Everything from the line containing "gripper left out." to the last line of the listing below, inclusive, is what you should output, exactly as it appears.

Supplied data —
=== Section Start ===

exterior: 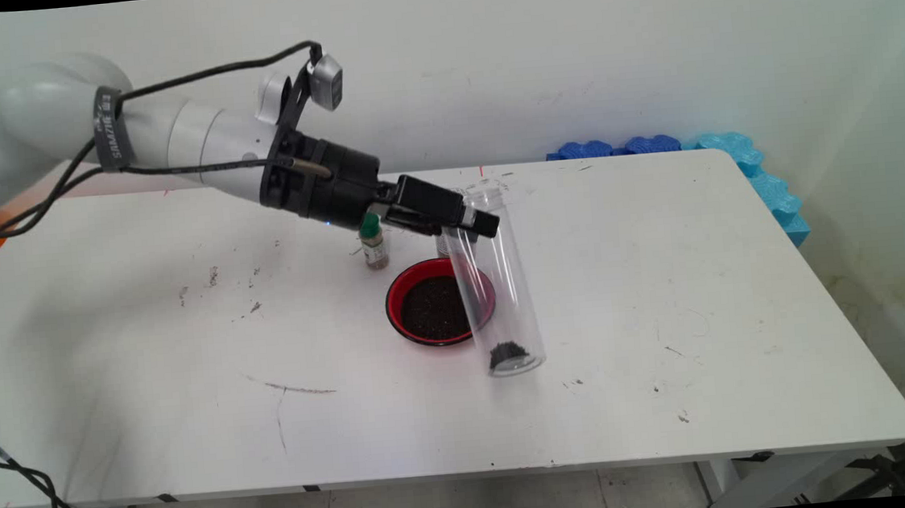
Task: Pour the black seasoning powder in the red bowl
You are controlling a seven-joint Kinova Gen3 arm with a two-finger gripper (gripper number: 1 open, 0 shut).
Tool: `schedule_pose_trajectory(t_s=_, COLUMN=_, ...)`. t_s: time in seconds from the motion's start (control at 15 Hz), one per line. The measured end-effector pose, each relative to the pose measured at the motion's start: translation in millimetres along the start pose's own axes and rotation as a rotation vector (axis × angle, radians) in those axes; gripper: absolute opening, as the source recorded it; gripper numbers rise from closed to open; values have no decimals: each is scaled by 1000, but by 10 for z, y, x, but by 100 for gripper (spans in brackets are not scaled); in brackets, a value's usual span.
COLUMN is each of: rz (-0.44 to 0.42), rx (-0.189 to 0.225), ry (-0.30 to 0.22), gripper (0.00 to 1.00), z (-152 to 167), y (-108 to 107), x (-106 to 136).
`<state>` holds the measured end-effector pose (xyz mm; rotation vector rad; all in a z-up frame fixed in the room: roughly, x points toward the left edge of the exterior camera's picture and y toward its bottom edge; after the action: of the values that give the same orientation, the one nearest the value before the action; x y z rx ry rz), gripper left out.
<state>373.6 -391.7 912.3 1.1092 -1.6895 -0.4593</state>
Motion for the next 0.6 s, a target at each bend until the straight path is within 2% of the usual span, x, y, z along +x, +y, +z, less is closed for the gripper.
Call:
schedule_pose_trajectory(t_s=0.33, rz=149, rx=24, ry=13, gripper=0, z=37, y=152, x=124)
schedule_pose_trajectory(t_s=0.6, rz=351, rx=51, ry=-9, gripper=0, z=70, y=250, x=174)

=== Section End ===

Output below —
`<state>` holds the measured end-effector pose (xyz mm; rotation vector rad; all in a z-up frame fixed in the room: roughly, x points toward the left edge of the exterior camera's picture and y toward its bottom edge; after the action: of the values that give the same orientation, the one nearest the value before the action; x y z rx ry rz), gripper left out.
<state>373.6 -391.7 912.3 1.1092 -1.6895 -0.4593</state>
Motion for the next 0.6 s, a target at each bend until the straight path is within 2% of the usual span, x, y, z along +x, +y, +z, less is closed for the gripper.
Call:
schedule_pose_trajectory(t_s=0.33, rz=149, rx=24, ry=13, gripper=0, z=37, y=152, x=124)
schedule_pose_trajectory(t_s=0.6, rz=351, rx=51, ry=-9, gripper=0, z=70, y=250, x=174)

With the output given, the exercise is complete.